デンプシーは立ち去る山本にそう声をかけた。


 3月13日 1400時 ユーロセキュリティ・インターナショナル社


「さて諸君、厄介事だ。ポルトガルとスペインに汚い爆弾(ダーティーボム)が送りつけられた。幸い、警察と軍が爆発する前に阻止したが、同時多発的に攻撃が行われそうになったことから、時間差で攻撃が行われないとも限らない。そして、中東やアフリカから南ヨーロッパの複数の国に向かって正体不明の貨物が向かっているとの情報が入った」

 デンプシーは一度、言葉を切った。

「今回はマルタに飛んでもらう。そこで地元警察及び軍と合流し、警備任務をしてもらう。マルタの警察と軍は小規模で、このような事態に対処する能力が低いため、我々が協力することになった。放射能・生物・化学兵器テロの恐れがあるため、NBC装備を用意。マルタ政府からは武器の使用も許可された。武器は"A"戦隊の武器庫から選んでくれ。何か質問は?」

 ハリー・パークスが手を上げた。

「移動手段はヘリですか?」

「ああ。到着予定時刻なんかは向こうに伝えてある。以上だ」


 現場要員たちは武器庫へと向かった。この巨大な部屋にはコンバットナイフからスティンガーまでありとあらゆる武器が置かれている。

「今回は市街地だから・・・・これとこれだな」

 トリプトンは光学照準器を搭載したブリュッガー&トーメMP-9と9mm口径のヘッケラー&コックUSPを選んだ。これならば、服の下に隠して持ち歩くこともできる。

「弾はどうする?フルメタルジャケットでいいか?」

 ファルコーネが言う。

「いや、市街地戦になる可能性があるからハイドラショックを使おう。貫通して流れ弾が市民に当たる、だなんて状況は避けたい」

 トリプトンはカートリッジの入った箱を並べ始めた。それを開けると、中からは先端部がすり鉢状に窪み、芯の部分が露出した弾丸が出てきた。この弾丸は、人体に命中するとマシュルーム状に潰れるため、貫通せずに体内に残る場合が多いため、貫通した流れ弾が関係ない誰かに当たる、という事態を起こしにくい。ハーグ陸戦条約で軍隊が使用することは禁止されているが、PMCはその適応外だ。

「サプレッサーは?」と、ポワンカレ。

「用意しておくことに越したことはないな。いざ戦闘になった時に派手に銃声を響かせると、特に市街地じゃ一般市民がパニックになって、その後は・・・・わかるだろ?」

 トリプトンが答える。

「確かにな。そいつは避けなきゃならんな」

「おい」

 ケマル・キュルマリクが金属製の箱を2つ持ってきた。蓋を開けると、プラスチック製の注射器が幾つも並んでいる。もう片方には錠剤が入っている。

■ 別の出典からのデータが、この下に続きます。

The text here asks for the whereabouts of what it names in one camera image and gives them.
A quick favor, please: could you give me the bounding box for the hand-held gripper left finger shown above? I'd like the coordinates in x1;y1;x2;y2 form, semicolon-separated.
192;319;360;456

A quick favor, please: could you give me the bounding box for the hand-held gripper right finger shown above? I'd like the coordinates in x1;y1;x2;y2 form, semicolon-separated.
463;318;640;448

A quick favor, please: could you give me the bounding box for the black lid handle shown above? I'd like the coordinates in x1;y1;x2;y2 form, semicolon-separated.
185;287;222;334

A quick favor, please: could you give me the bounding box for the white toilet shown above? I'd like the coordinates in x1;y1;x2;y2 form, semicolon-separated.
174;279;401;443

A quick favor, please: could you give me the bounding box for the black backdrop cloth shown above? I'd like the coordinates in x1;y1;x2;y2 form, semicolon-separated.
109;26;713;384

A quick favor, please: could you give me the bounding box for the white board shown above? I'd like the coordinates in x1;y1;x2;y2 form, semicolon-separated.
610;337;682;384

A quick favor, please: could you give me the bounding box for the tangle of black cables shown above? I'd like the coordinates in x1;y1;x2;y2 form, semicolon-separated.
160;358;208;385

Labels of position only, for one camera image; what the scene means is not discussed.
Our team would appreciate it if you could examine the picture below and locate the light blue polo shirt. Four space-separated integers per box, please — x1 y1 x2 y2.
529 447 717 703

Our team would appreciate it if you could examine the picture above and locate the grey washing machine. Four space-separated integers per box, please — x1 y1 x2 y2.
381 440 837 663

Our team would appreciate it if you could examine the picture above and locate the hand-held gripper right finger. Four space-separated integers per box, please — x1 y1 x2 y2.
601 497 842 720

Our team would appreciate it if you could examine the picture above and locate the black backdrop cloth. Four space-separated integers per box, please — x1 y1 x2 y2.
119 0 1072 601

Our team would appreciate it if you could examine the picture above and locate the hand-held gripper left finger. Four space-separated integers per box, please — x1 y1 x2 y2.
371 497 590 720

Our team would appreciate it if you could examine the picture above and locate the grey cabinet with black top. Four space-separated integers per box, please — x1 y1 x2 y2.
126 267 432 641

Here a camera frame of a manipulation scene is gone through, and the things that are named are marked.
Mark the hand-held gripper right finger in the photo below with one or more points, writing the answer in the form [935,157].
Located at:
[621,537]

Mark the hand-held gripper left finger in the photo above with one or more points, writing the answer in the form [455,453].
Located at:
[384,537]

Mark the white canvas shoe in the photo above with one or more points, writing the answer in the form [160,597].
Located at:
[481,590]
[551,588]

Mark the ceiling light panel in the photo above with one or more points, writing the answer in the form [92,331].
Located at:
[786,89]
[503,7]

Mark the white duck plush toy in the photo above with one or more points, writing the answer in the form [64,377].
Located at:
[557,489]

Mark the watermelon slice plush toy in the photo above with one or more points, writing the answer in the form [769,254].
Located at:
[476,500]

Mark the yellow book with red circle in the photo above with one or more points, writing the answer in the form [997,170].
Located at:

「NBC兵器テロなんだろ。これを持っていかないとな。万が一吸い込んだり、被曝したりしたらこれを使え」

注射器が入ったの箱のラベルには『アトロピン』、錠剤の箱には『ヨウ化カリウム』と記されてあった。

「ふむ。みんな、天然痘のワクチンを打ったことは?」

 トリプトンの声にその場にいた全員が手を上げた。E・I社では、従業員全員に天然痘の予防接種を義務づけている。